### What you are asked to do:
Take every line from the listing below that contains "exact".

Data records below:

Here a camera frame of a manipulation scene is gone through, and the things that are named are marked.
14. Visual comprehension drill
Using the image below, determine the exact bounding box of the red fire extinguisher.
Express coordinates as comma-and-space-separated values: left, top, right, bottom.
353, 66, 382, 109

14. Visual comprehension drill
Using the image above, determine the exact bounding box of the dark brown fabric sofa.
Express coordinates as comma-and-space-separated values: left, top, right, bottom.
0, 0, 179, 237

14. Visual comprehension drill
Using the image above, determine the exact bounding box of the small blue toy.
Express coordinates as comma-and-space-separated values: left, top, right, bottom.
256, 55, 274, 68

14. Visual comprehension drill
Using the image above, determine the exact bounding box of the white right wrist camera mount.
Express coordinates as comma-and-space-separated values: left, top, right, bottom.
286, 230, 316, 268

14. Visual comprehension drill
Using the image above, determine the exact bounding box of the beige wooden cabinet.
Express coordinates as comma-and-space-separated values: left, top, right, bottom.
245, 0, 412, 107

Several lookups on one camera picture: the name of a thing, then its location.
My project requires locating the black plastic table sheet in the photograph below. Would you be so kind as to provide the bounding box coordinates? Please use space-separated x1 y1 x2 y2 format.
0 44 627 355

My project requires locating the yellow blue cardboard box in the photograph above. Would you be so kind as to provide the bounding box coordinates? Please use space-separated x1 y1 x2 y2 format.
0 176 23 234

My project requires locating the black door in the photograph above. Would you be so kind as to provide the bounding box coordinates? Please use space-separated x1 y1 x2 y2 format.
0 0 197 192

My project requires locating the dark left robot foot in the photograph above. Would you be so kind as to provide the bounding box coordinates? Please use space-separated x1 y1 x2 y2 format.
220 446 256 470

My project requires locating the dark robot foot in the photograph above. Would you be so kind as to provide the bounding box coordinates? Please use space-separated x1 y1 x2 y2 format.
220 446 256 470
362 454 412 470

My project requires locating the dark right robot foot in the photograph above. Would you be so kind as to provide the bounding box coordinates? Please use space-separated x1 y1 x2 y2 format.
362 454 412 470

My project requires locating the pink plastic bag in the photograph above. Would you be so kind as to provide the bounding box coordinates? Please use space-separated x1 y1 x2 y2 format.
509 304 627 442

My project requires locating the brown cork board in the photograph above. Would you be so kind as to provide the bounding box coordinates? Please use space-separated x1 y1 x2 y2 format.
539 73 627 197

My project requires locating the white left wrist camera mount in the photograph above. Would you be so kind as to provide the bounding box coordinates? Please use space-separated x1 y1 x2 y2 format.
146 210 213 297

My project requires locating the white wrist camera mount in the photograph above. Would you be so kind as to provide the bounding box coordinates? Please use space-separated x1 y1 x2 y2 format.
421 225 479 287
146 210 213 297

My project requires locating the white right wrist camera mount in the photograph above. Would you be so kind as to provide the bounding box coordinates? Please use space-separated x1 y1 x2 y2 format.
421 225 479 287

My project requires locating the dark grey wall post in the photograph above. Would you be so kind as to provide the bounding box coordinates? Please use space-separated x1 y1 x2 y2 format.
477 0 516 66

End of Data records.

### Solution:
Using the image below, determine the exact bounding box of the red fire extinguisher.
Using the image above, determine the exact bounding box of the dark brown fabric sofa.
Using the image above, determine the exact bounding box of the small blue toy.
Using the image above, determine the exact bounding box of the white right wrist camera mount.
Using the image above, determine the exact bounding box of the beige wooden cabinet.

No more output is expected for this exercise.